• _WHAT TO PRODUCE_:
Every line of the listing below should be written out exactly, minus its images.

• _RAW DATA_:
.....

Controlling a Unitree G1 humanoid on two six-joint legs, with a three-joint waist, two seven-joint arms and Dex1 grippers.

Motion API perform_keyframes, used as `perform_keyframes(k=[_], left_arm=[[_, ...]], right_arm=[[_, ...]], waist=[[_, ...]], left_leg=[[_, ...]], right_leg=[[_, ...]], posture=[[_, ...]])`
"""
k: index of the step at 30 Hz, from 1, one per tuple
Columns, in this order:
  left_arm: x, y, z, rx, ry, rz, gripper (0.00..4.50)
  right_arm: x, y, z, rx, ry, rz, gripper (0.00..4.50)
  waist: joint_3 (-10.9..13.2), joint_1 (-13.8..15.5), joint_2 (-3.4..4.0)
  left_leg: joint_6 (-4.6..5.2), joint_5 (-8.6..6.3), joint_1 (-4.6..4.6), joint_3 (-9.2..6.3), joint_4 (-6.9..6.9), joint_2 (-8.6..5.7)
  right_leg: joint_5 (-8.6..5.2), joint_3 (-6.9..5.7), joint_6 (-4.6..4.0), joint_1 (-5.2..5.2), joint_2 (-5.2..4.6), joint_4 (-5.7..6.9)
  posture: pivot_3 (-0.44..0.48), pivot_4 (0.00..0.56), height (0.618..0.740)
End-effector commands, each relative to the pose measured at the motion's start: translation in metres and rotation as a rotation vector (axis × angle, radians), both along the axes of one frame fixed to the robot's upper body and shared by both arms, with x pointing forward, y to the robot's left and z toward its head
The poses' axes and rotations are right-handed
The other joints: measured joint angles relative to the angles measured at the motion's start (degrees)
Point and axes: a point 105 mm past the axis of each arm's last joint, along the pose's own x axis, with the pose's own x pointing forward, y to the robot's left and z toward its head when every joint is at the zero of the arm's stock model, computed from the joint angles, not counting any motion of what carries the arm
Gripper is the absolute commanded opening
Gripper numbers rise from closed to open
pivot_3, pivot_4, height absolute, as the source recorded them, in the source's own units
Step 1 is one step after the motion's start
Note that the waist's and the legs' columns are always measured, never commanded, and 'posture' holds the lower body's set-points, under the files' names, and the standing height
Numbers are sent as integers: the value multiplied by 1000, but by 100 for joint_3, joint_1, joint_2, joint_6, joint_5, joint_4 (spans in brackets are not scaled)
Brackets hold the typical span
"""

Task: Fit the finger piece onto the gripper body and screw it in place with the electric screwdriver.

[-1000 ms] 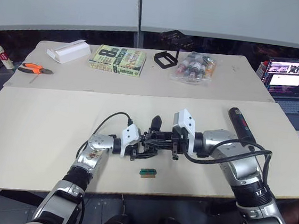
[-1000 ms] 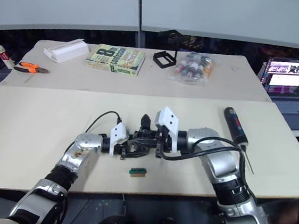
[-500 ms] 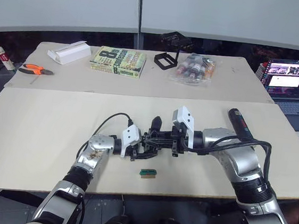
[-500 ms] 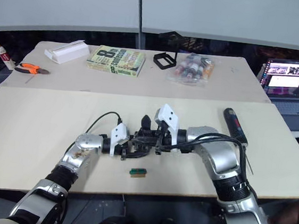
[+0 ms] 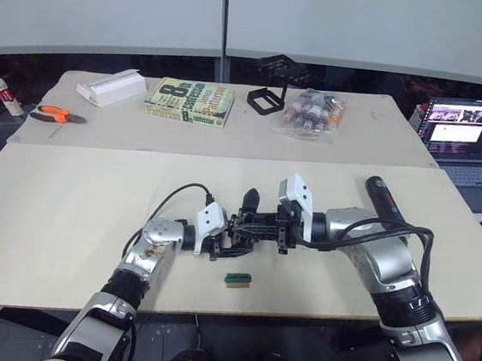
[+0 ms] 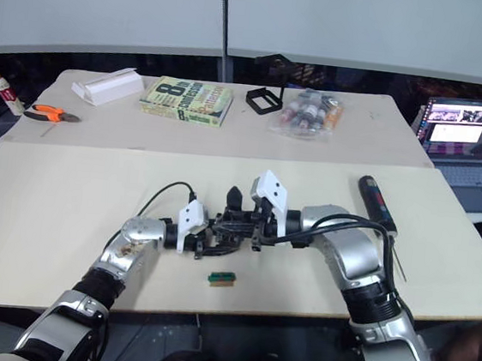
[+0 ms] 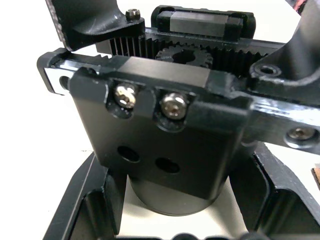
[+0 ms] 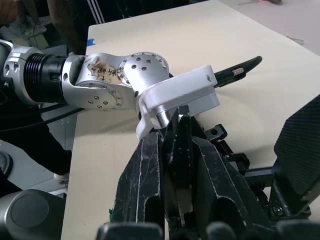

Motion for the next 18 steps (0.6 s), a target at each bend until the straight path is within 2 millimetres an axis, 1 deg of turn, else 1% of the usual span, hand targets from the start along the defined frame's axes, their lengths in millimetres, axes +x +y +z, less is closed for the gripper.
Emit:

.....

• _OUTPUT FOR THIS EXERCISE_:
Controlling a Unitree G1 humanoid on two six-joint legs, with a three-joint waist, two seven-joint arms and Dex1 grippers.

Motion API perform_keyframes, used as `perform_keyframes(k=[_], left_arm=[[_, ...]], right_arm=[[_, ...]], waist=[[_, ...]], left_leg=[[_, ...]], right_leg=[[_, ...]], posture=[[_, ...]])`
"""
k: index of the step at 30 Hz, from 1, one per tuple
Columns, in this order:
  left_arm: x, y, z, rx, ry, rz, gripper (0.00..4.50)
  right_arm: x, y, z, rx, ry, rz, gripper (0.00..4.50)
  waist: joint_3 (-10.9..13.2), joint_1 (-13.8..15.5), joint_2 (-3.4..4.0)
  left_leg: joint_6 (-4.6..5.2), joint_5 (-8.6..6.3), joint_1 (-4.6..4.6), joint_3 (-9.2..6.3), joint_4 (-6.9..6.9), joint_2 (-8.6..5.7)
  right_leg: joint_5 (-8.6..5.2), joint_3 (-6.9..5.7), joint_6 (-4.6..4.0), joint_1 (-5.2..5.2), joint_2 (-5.2..4.6), joint_4 (-5.7..6.9)
  posture: pivot_3 (-0.44..0.48), pivot_4 (0.00..0.56), height (0.618..0.740)
End-effector commands, each relative to the pose measured at the motion's start: translation in metres and rotation as a rotation vector (axis × angle, radians), both along the axes of one frame fixed to the robot's upper body and shared by both arms, with x pointing forward, y to the robot's left and z toward its head
The poses' axes and rotations are right-handed
The other joints: measured joint angles relative to the angles measured at the motion's start (degrees)
Point and axes: a point 105 mm past the axis of each arm's last joint, along the pose's own x axis, with the pose's own x pointing forward, y to the robot's left and z toward its head when every joint is at the zero of the arm's stock model, computed from the joint angles, not counting any motion of what carries the arm
Gripper is the absolute commanded opening
Gripper numbers rise from closed to open
pivot_3, pivot_4, height absolute, as the source recorded them, in the source's own units
Step 1 is one step after the motion's start
Note that the waist's and the legs' columns are always measured, never commanded, and 'posture' holds the lower body's set-points, under the files' names, and the standing height
Numbers are sent as integers: the value multiplied by 1000, but by 100 for joint_3, joint_1, joint_2, joint_6, joint_5, joint_4 (spans in brackets are not scaled)
Brackets hold the typical span
"""

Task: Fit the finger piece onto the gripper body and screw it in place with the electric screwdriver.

[-1000 ms] 
[-1000 ms] 
[-500 ms] 
[-500 ms] 
[+0 ms] 
[+0 ms] 
[+0 ms] 
[+0 ms] 

Motion for the next 18 steps (0.6 s), a target at each bend until the straight path is within 2 millimetres an axis, 1 deg of turn, else 1% of the usual span, hand targets from the start along the defined frame's axes, their lengths in millimetres, axes +x +y +z, less is closed for the gripper.
Emit:

Fully answered, the exercise is complete.